Update on tests of the Cen A neutron-emission model of highest energy cosmic rays
Luis A. Anchordoqui, Haim Goldberg, and Thomas J. Weiler

TL;DR
This paper updates the neutron-emission model for the highest energy cosmic rays from Cen A, showing it fits current data and can be tested further with future observations.
Contribution
It introduces an updated model of neutron emission from Cen A explaining high-energy cosmic rays, consistent with recent Pierre Auger data.
Findings
Neutron emission from Cen A can account for observed cosmic ray anisotropy.
Required cosmic ray luminosity is much lower than Cen A's bolometric luminosity.
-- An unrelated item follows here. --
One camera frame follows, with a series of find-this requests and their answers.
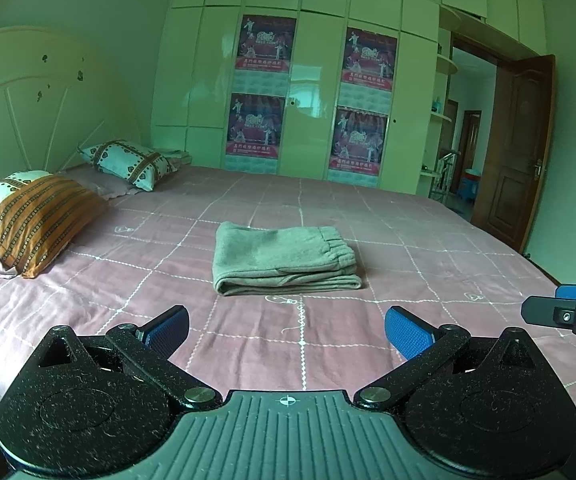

Future data will be able to test the proposed model.
Abstract
We propose that neutron emission from Cen A dominates the cosmic ray sky at the high end of the spectrum. Neutrons that are able to decay generate proton diffusion fronts, whereas those that survive decay produce a spike in the direction of the source. We use recent data reported by the Pierre Auger Collaboration to normalize the injection spectrum and estimate the required luminosity in cosmic rays. We find that such a luminosity, L_{CR} ~ 5 x 10^{40} erg/s, is considerably smaller than the bolometric luminosity of Cen A, L_{bol} ~ 10^{43} erg/s. We compute the incoming current flux density as viewed by an observer on Earth and show that the anisotropy amplitude is in agreement with data at the 1\sigma level. Regardless of the underlying source model, our results indicate that after a decade of data taking the Pierre Auger Observatory will be able to test our proposal.